Omelette with cheese, tomato, mushroom, and onion

By Ling-Ling Shih at Ling Ling Wellness Pages



  • Oil
  • three eggs
  • one big tomato
  • mushrooms
  • 1/2 onion
  • cheese


  • Eggs: Add oil to a pan, and crack the eggs and put them on the pan and cook on one side until bottom half of the eggs become solidified, and flip the other side and cook them until they are cooked. Spread some cheese over egg. (Make sure not to overcooked them. They should be moist and not dry.)
  • On the other pan, turn on at least medium-high heat, add some oil, first add onion, and stir them for a short 1 1/2 to 2 minutes, add mushroom and tomato, and stir another one or two minutes.  Then sprinkle some pepper on my veggies. Serve it with cooked eggs.
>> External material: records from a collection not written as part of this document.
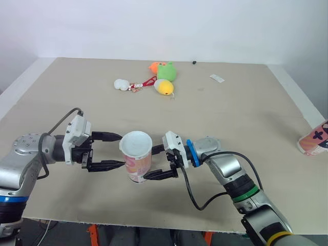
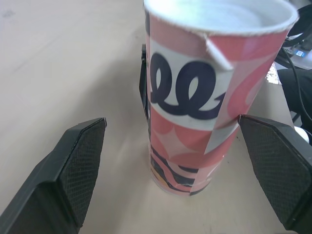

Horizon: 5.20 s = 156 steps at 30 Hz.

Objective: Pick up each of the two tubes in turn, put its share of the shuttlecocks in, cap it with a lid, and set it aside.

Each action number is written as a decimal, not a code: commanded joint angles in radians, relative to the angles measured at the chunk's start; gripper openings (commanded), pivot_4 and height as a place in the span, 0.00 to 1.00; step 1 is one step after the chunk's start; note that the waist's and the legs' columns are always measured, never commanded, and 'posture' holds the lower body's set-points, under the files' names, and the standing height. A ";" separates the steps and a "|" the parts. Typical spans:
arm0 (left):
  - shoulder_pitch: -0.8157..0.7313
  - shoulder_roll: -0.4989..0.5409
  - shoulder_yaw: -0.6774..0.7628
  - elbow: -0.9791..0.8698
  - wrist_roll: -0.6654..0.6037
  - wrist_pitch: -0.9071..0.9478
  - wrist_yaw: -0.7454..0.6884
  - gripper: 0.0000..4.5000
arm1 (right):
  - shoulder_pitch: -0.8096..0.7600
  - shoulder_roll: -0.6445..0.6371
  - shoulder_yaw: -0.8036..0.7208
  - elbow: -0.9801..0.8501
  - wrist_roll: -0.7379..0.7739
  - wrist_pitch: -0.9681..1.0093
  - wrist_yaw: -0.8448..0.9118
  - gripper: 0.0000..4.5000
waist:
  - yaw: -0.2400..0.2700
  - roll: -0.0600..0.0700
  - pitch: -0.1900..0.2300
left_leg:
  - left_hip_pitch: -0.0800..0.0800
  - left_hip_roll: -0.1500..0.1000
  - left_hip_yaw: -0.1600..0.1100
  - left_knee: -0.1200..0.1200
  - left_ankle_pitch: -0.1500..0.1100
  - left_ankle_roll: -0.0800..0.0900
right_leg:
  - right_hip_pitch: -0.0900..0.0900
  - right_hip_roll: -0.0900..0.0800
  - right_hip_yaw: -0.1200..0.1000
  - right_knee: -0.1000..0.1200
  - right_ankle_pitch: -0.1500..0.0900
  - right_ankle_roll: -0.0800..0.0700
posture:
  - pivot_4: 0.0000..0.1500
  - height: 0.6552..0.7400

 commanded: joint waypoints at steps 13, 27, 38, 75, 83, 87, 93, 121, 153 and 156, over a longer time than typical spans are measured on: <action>0.039 0.032 0.000 -0.008 0.038 -0.041 -0.013 1.00 | -0.050 0.026 0.008 0.063 -0.023 -0.033 0.037 0.91 | 0.000 0.000 0.000 | 0.000 0.001 0.001 0.000 0.000 0.000 | 0.000 0.001 0.000 0.000 0.000 0.000 | 1.00 0.91; 0.044 0.030 -0.021 -0.019 0.060 -0.045 -0.004 1.00 | -0.091 0.066 0.013 0.129 -0.030 -0.040 0.071 0.91 | 0.000 0.000 0.000 | 0.001 0.006 0.001 0.000 0.000 -0.001 | 0.000 0.007 0.000 0.000 0.000 -0.001 | 1.00 0.91; 0.096 0.107 0.055 -0.013 0.014 0.034 -0.014 1.00 | -0.093 0.097 0.012 0.197 -0.047 -0.055 0.076 0.91 | -0.001 0.000 0.000 | 0.004 0.011 0.003 -0.001 0.000 -0.001 | -0.001 0.014 0.001 0.000 0.001 -0.006 | 1.00 0.91; 0.013 -0.092 -0.092 0.237 0.211 -0.306 0.002 1.00 | -0.091 0.054 0.001 0.132 -0.047 -0.024 0.075 0.91 | -0.001 -0.002 0.000 | 0.009 0.013 0.003 -0.003 0.000 -0.001 | -0.001 0.017 0.002 0.011 -0.005 -0.012 | 1.00 0.91; -0.022 -0.125 -0.116 0.280 0.228 -0.339 0.000 1.00 | -0.099 0.063 0.008 0.131 -0.043 -0.011 0.078 0.91 | -0.001 -0.002 0.000 | 0.009 0.013 0.002 -0.003 0.000 -0.001 | -0.001 0.017 0.002 0.011 -0.005 -0.012 | 1.00 0.91; -0.034 -0.140 -0.128 0.260 0.229 -0.320 0.012 1.00 | -0.100 0.074 0.025 0.128 -0.037 0.013 0.097 0.91 | -0.001 -0.002 0.000 | 0.009 0.013 0.002 -0.003 0.000 -0.001 | -0.001 0.017 0.002 0.012 -0.005 -0.012 | 1.00 0.91; -0.052 -0.148 -0.137 0.205 0.222 -0.267 0.039 1.00 | -0.104 0.102 0.044 0.149 -0.042 0.031 0.111 0.91 | -0.001 -0.002 0.000 | 0.009 0.013 0.002 -0.003 0.000 -0.001 | -0.001 0.017 0.002 0.012 -0.005 -0.012 | 1.00 0.91; 0.000 -0.117 -0.062 0.179 0.183 -0.230 0.042 1.00 | -0.121 -0.027 -0.121 0.085 0.024 0.052 0.140 0.50 | -0.002 -0.002 0.001 | 0.009 0.013 0.002 -0.003 0.000 -0.001 | -0.001 0.017 0.002 0.012 -0.005 -0.012 | 1.00 0.91; -0.271 -0.336 -0.133 0.081 -0.047 -0.088 0.087 1.00 | 0.216 -0.324 -0.746 0.253 -0.103 -0.049 -0.838 0.50 | -0.002 -0.005 0.003 | 0.009 0.005 0.007 -0.002 0.000 -0.001 | 0.000 0.015 0.015 0.010 -0.005 0.000 | 1.00 0.91; -0.283 -0.350 -0.140 0.096 -0.045 -0.089 0.080 1.00 | 0.223 -0.329 -0.765 0.261 -0.092 -0.039 -0.862 0.50 | -0.002 -0.005 0.003 | 0.009 0.005 0.008 -0.002 0.000 -0.001 | 0.000 0.015 0.016 0.010 -0.005 0.000 | 1.00 0.91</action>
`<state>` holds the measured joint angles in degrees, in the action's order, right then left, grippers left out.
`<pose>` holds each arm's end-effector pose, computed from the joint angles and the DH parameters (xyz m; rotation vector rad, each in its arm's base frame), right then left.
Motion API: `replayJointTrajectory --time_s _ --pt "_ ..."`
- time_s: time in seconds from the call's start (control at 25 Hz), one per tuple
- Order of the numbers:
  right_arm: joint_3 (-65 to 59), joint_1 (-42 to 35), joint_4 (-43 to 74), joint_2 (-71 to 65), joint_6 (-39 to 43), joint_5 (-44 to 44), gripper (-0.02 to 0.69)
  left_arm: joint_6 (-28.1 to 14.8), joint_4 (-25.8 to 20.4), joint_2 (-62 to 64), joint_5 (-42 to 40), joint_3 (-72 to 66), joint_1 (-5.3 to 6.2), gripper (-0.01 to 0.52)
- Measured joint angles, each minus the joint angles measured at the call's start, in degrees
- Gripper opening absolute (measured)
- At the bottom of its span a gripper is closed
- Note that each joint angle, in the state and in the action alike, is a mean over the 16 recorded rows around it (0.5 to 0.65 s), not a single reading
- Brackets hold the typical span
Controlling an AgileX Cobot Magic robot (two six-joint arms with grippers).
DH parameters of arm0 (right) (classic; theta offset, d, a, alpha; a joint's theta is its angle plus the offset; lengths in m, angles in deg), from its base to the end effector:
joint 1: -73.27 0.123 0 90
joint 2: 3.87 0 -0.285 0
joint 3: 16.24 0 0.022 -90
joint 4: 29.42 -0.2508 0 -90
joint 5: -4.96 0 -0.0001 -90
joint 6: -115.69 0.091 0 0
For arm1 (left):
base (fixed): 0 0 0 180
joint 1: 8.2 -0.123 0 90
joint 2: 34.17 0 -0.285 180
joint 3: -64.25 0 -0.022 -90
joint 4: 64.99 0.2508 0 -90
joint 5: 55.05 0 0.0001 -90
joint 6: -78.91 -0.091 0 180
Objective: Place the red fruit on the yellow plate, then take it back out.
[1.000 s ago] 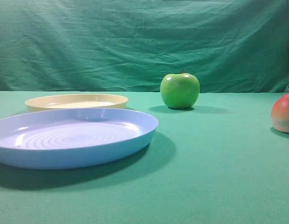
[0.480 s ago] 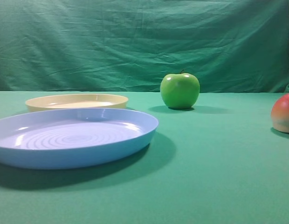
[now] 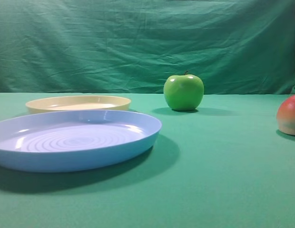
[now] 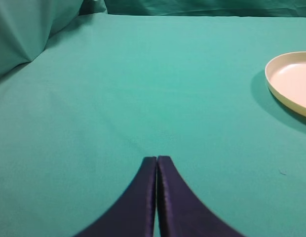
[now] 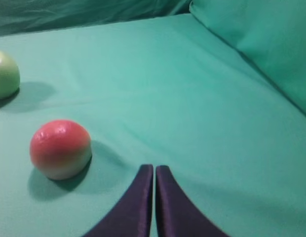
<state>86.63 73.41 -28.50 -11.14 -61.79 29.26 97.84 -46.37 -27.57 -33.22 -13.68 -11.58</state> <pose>0.0509 -0.0005 0.1762 0.0300 1.8969 0.0154 0.0508 0.0139 0.1776 -0.1626 1.8310 0.1316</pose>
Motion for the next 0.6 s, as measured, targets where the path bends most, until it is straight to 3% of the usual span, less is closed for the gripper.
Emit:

Very simple. Again, you can use different veggies. It is very simple to stir-fry veggies. To make them tasteful, simply start your pan with oil (preferably oil that can stand high heat such as canola oil or avocado oil; for sauteeing that require higher heat, try not to use olive oil); after oil is heated, add chopped garlic (or onion), then add veggies and stir-fry them for a short few minutes (The trick is not to overcook veggies and never use frozen veggies in stir-fried dishes; remember, veggies can be eaten raw; finish your cooking while they look bright green or their original colors still remains vibrant.)  It is easy to incorporate your veggies into every meal by simply sauteeing the veggies you can find in the fridge. That is how Chinese cook most of their vegetable dishes and eat with their other protein-rich courses.

Eat this dish with some fruit and a piece of bread.  With cheese, I did not even have to add any salt to my eggs and veggies. However, you could add salt sparingly and sprinkle black peppers into your veggies. Very light and delicious! If your heart desires, add a couple of  sausage links and a strip of bacon to this dish.

Fact: Black peppers are actually very good for health. So add them not only to enhance the taste of your dish, but also to add the nutritional value of your dishes.